Negative performance impact
The parser will read data from both the EDI file and the EDI rule storage, which is likely to be another file. That's at least two separate instances in memory. The EDI file instance must be transposed to the EDI rule instance, which requires a third in-memory instance.
The output structure is not a C# POCO
Depending on the type of output it can be XML, JSON, database, etc., however, not a C# POCO. In order to make any use of it, an additional technique must be involved, such as XML or JSON serializers, or a database access component, rather than simply manipulating a .NET instance and map it to the downstream applications.
The diagram highlights an important fact - integrating with a trading partner using EDI is no different than integrating with a trading partner that is not using EDI. All the boxes would have still been applicable, only named differently.
What we see today is that companies still maintain separate integration channels for EDI and non-EDI, which is a waste of resources. EDI Tools for .NET offers an elegant solution to overcome these needless silos.
Good Use Case
Let's go back to the use case above.
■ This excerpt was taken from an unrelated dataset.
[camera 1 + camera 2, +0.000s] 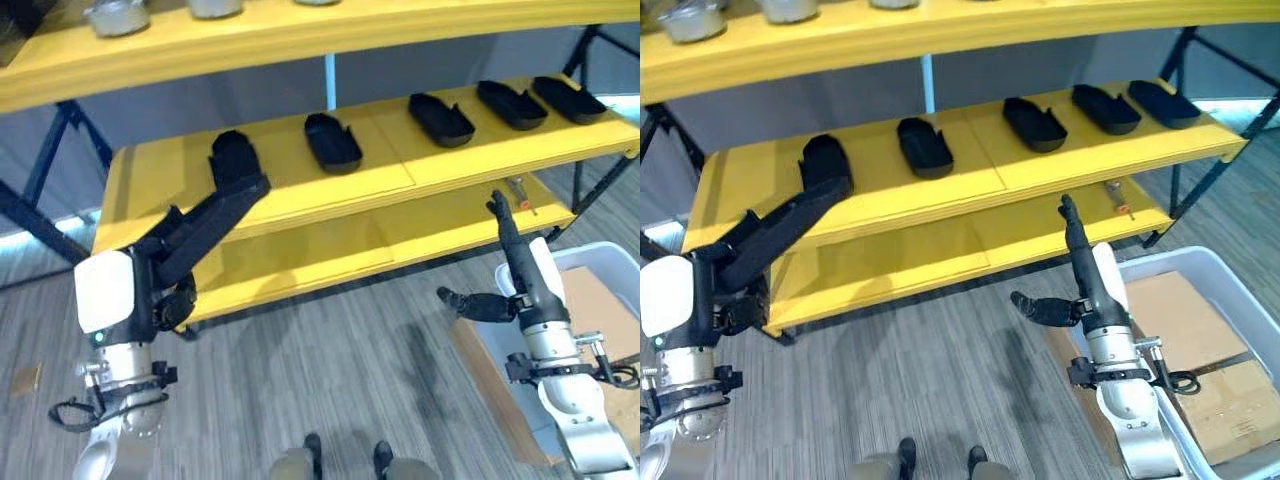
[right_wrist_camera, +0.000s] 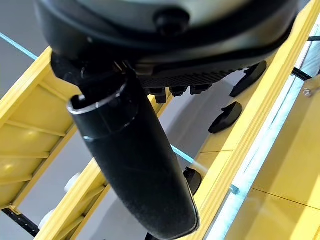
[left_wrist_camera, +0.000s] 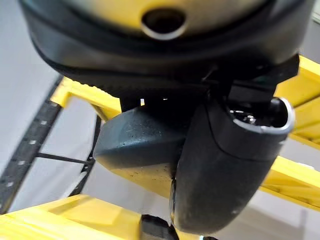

If we include EDI Tools for .NET and represent all EDI rules with EDI templates, the diagram would change to:
The main benefits are:
The EDI rules are handled with EDI templates
No extra software or technology is required to represent EDI rules. EDI templates are simple C# classes that are infinitely configurable and align well with any software architecture.
Massive performance gain
The parser will read data from the EDI file only and will create an in-memory instance of the EDI template, which was built into a .NET assembly.
The output structure is a C# POCO
The output is a C# POCO. It can be mapped to any downstream application, serialized to XML or JSON, and saved to a database by using only the built-in functionality in .NET, not requiring extra steps, technologies or techniques.
EDI Tools for .NET offers a powerful EDI translator that can be configured around EDI templates to support any EDI implementation guideline, regardless of whether it adheres to an EDI standard or is partner-specific.